* DATA:
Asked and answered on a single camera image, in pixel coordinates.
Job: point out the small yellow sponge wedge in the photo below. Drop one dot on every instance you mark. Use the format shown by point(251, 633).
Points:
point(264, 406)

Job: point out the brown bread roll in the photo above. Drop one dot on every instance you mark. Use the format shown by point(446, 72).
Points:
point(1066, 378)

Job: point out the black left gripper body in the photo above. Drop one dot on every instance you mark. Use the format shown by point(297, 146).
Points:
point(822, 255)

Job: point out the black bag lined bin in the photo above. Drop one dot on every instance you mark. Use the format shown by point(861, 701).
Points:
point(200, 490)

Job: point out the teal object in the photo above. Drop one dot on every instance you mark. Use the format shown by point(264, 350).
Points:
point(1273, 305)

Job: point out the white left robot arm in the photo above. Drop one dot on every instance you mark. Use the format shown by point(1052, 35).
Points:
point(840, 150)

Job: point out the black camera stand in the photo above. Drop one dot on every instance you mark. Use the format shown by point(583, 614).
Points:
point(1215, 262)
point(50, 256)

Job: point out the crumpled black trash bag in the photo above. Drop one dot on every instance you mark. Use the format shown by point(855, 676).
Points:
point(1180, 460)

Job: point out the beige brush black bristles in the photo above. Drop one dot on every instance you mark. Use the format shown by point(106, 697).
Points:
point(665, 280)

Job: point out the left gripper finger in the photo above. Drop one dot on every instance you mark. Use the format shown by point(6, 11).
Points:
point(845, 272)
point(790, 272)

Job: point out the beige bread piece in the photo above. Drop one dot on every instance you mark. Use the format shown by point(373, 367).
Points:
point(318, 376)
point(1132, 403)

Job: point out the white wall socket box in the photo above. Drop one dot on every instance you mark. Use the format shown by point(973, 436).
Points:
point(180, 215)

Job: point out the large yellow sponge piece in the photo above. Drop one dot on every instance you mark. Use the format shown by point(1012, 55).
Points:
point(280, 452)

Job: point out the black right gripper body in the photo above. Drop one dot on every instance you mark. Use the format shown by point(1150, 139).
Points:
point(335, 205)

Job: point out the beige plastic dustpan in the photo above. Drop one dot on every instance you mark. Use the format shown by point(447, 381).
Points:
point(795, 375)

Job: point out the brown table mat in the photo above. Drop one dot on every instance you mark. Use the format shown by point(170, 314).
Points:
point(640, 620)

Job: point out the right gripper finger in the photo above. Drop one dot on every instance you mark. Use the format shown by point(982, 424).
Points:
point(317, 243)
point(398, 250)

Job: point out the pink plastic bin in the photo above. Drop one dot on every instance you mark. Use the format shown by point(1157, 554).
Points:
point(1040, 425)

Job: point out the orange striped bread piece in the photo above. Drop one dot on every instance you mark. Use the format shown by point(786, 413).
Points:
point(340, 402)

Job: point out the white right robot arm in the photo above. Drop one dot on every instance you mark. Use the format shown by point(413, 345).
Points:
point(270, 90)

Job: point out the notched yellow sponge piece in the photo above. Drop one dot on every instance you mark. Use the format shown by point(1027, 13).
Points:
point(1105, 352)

* ACTIVITY:
For each line of the material that contains the word "brown", make a copy.

* PROBLEM SOLUTION:
Job: point out the brown bread roll in the photo above. Drop one dot on every instance you mark. Use the format shown by point(446, 72).
Job: point out the brown table mat in the photo above. Drop one dot on every instance you mark. Use the format shown by point(170, 314).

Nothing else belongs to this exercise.